O realizador britânico Glazer construiu o argumento para um filme, que tem gerado prémios e tanto admiração como controvérsia, a partir de inspiração muito livre num romance do também britânico Martin Amis (1949–2023). Contudo, as figuras da família nazi e as circunstâncias referidas no filme não são ficção, mas personagens e factos reais, tendo Rudolf Höss sido condenado pelos Aliados no imediato pós-guerra à pena capital e executado em 1947, não sem antes ter escrito uma autobiografia.

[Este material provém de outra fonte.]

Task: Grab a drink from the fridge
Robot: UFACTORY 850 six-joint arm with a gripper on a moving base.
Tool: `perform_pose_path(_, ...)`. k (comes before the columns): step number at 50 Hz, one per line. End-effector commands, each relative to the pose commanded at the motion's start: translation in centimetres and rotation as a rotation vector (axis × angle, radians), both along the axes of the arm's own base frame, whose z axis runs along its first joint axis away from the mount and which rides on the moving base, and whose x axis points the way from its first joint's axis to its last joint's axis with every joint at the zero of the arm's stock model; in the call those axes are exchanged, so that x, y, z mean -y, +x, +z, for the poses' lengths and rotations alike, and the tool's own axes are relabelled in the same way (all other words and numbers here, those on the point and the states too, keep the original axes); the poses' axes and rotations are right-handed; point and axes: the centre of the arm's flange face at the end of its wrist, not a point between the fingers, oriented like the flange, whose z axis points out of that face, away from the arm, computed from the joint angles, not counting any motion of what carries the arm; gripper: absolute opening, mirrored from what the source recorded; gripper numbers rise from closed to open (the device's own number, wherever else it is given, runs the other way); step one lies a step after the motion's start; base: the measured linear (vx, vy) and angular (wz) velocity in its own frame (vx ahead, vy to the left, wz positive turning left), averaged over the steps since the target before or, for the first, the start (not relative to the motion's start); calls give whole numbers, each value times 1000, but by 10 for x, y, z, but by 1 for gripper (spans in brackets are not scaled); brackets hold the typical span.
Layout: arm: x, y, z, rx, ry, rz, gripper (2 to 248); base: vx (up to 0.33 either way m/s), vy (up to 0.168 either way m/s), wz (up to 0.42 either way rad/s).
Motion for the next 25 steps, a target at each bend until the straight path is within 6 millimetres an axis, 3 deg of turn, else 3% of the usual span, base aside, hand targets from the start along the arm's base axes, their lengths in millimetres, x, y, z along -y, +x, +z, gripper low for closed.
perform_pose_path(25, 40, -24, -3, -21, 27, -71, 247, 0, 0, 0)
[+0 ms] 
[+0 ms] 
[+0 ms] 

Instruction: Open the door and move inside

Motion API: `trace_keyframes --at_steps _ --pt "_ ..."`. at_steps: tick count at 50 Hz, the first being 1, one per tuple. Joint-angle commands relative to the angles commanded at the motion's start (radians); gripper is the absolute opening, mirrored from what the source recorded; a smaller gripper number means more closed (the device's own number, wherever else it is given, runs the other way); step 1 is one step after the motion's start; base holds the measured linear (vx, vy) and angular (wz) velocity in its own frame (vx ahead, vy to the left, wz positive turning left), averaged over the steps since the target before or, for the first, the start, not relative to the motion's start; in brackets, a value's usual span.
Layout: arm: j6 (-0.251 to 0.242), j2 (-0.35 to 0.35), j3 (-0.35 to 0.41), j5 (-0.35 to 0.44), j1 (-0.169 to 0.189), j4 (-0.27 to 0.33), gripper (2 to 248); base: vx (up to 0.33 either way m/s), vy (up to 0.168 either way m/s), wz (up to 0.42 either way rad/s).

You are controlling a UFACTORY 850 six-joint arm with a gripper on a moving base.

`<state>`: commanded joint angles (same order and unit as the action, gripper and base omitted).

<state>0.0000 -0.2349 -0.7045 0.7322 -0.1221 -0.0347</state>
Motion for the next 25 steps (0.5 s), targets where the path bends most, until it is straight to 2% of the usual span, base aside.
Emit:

Se aquilo que é surpreendente no filme de Glazer é o facto de construir a abordagem ao que se passava em Auschwitz sem nunca o dar a ver, mas construindo a intriga à volta da normalidade da rotina quotidiana desta família comprometida de muito perto com o regime e a matança sistemática levada a cabo por aquele, em boa verdade, deve referir-se que este tipo de dispositivo narrativo já se delineara no filme do húngaro László Nemes, O Filho de Saúl (2015), que relata de forma muito impressiva as angústias de um Sonderkommand judeu encarregado de transportar cadáveres e cinzas dos seus congéneres num dos crematórios de Auschwitz: nunca vemos a matança, mas sabemos da sua existência e das tremendas consequências da nefanda estratégia.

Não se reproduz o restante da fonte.